Problem details:
Determine the count of lines in the following entries that contain the string "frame". Write only the number.

Data under study:
··········

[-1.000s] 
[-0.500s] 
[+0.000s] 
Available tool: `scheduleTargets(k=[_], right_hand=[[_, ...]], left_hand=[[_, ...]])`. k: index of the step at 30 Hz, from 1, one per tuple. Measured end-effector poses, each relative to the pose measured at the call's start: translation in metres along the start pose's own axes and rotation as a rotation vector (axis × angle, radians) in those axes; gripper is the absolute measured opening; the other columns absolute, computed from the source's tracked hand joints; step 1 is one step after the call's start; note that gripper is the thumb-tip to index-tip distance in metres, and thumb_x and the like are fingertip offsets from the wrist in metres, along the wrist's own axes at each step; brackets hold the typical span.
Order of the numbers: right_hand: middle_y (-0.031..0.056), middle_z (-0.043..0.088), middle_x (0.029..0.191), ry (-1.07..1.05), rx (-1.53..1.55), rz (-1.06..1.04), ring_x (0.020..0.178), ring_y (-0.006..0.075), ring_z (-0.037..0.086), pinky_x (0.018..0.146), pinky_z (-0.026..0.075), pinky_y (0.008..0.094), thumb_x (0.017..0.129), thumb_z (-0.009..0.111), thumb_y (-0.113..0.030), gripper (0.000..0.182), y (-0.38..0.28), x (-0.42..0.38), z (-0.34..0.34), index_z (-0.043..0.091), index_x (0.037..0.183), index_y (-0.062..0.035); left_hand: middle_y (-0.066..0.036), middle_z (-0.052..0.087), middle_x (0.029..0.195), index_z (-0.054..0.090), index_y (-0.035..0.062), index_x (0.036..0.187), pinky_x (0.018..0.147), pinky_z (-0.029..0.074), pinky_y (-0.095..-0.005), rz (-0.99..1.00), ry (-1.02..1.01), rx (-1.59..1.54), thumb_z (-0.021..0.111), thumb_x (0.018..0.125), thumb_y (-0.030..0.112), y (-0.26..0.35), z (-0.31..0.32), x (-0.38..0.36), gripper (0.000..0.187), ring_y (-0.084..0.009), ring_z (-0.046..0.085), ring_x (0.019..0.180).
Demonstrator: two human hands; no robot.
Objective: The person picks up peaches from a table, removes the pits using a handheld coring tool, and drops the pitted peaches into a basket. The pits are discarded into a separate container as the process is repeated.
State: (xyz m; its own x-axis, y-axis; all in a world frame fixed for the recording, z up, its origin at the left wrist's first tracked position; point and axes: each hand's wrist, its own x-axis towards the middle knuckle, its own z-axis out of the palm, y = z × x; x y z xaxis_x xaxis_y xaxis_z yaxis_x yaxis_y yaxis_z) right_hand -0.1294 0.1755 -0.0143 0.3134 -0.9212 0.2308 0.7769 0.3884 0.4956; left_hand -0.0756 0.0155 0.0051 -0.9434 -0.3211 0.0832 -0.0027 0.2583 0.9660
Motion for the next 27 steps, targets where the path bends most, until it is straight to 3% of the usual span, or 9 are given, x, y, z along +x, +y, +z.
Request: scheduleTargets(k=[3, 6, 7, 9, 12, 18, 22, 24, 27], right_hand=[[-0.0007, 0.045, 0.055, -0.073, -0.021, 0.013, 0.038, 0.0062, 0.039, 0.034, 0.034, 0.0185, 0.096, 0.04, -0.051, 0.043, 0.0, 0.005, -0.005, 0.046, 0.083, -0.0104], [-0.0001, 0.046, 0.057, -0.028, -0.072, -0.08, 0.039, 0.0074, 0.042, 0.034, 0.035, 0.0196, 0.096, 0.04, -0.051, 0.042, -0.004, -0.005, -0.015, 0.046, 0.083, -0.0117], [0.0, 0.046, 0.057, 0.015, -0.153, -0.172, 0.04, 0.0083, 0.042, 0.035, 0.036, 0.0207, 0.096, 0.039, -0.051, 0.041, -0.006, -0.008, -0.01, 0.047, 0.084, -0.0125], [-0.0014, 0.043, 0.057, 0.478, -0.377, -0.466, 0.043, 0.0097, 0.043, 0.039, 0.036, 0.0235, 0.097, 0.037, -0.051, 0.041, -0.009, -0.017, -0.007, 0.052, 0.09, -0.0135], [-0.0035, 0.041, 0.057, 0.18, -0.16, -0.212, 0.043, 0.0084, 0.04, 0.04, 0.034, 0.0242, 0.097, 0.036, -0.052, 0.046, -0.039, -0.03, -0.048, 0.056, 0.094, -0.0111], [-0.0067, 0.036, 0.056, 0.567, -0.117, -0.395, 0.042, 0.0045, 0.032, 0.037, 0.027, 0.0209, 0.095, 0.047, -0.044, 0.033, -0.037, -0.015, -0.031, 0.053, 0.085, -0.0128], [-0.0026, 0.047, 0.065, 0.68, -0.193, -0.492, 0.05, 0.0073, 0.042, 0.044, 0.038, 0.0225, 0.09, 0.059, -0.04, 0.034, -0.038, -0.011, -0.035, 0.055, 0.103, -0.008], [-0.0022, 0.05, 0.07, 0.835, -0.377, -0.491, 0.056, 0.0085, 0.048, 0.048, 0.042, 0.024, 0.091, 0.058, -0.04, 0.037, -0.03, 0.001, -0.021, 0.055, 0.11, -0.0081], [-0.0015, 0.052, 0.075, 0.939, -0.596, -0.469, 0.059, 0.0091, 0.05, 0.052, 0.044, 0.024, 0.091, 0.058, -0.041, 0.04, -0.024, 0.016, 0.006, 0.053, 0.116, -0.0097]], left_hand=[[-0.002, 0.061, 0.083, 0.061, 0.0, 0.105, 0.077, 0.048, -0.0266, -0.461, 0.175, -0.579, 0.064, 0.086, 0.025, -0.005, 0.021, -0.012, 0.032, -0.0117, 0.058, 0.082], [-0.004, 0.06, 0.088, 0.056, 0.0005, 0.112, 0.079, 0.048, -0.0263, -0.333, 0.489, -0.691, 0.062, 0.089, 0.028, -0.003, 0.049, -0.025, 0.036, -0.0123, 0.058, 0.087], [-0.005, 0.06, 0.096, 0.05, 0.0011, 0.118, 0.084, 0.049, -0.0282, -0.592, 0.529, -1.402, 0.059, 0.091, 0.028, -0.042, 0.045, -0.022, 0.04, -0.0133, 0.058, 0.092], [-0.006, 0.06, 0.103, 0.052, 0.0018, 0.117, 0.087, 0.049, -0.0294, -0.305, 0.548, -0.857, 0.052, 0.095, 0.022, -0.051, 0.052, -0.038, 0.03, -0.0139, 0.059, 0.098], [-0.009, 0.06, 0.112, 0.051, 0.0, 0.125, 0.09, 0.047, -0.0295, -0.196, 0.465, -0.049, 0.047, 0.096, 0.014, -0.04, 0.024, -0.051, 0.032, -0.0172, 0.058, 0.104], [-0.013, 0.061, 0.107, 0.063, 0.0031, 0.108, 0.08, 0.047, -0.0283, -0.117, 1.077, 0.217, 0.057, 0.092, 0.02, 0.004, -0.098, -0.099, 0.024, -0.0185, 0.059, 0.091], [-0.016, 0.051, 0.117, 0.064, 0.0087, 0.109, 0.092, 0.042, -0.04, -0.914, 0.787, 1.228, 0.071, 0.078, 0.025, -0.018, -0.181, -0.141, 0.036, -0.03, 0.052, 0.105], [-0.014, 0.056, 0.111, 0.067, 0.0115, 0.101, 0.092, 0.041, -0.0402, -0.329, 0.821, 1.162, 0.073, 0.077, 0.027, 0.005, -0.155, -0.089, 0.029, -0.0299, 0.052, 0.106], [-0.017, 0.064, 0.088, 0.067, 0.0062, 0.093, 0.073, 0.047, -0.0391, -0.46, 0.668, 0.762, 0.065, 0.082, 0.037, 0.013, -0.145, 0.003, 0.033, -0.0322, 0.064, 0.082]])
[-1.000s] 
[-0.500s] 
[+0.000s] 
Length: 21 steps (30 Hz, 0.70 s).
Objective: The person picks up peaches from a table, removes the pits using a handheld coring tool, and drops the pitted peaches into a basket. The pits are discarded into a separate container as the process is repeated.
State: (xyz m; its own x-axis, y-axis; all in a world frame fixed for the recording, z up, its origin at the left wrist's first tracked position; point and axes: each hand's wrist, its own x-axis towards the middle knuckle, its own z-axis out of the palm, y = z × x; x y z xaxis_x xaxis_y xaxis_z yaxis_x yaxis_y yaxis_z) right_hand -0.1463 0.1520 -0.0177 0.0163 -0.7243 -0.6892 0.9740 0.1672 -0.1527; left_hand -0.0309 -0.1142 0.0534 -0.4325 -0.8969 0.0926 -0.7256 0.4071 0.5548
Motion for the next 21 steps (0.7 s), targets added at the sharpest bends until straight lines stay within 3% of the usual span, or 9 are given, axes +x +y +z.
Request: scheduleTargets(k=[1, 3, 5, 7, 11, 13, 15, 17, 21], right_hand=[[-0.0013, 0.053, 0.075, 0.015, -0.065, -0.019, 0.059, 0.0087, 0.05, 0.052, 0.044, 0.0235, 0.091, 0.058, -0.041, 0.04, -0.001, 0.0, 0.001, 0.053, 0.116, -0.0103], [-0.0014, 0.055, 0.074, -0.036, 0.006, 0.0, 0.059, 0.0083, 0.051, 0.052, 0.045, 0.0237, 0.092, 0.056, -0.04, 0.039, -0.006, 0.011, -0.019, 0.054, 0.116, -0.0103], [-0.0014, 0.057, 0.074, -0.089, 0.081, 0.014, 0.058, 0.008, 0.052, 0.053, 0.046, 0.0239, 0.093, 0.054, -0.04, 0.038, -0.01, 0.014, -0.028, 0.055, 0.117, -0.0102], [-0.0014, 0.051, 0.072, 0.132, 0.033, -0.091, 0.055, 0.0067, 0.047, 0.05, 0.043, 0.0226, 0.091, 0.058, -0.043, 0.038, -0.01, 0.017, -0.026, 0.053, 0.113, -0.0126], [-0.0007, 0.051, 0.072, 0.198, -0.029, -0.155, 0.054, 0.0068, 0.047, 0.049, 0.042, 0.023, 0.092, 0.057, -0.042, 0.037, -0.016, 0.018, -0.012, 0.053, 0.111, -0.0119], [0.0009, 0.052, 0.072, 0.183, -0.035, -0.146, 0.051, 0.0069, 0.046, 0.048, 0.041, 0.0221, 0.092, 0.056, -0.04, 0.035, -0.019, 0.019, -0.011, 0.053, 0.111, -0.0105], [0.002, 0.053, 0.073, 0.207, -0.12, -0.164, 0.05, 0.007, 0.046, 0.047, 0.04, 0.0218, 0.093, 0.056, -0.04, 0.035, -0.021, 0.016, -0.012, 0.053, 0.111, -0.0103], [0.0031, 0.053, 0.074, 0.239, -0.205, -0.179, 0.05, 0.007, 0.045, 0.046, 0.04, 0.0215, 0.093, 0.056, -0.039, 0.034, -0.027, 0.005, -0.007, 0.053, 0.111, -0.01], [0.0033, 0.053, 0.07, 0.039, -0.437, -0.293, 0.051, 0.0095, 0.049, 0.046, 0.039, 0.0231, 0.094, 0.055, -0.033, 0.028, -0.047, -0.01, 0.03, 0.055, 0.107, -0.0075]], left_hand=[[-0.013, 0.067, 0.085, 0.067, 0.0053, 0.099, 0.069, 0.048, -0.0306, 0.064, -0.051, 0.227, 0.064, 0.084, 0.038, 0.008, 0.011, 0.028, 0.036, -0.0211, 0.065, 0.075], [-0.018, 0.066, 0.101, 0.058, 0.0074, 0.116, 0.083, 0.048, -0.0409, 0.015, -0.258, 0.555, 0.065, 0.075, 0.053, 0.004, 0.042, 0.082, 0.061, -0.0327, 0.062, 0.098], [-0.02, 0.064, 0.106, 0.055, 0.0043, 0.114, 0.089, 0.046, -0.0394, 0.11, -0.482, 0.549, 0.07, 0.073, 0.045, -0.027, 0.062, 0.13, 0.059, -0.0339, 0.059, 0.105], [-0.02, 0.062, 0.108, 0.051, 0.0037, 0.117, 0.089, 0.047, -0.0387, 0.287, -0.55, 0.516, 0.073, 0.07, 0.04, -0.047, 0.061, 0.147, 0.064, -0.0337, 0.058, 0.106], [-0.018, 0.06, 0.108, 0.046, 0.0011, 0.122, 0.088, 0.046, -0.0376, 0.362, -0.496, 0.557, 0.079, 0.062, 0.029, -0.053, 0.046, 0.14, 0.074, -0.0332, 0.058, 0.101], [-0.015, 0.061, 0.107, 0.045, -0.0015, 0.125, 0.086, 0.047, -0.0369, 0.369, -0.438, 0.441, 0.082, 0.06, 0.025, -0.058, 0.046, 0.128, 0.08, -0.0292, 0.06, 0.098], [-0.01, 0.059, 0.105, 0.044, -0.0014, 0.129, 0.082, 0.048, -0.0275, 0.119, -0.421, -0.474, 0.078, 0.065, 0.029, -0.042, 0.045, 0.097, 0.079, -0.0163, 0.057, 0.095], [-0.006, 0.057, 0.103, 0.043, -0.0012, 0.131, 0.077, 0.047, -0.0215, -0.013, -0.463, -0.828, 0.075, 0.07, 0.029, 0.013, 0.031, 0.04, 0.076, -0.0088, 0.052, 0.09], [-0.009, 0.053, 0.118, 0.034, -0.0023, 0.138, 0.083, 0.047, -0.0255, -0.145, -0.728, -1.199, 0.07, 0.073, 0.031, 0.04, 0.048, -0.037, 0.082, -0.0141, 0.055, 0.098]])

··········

Exercise response:
2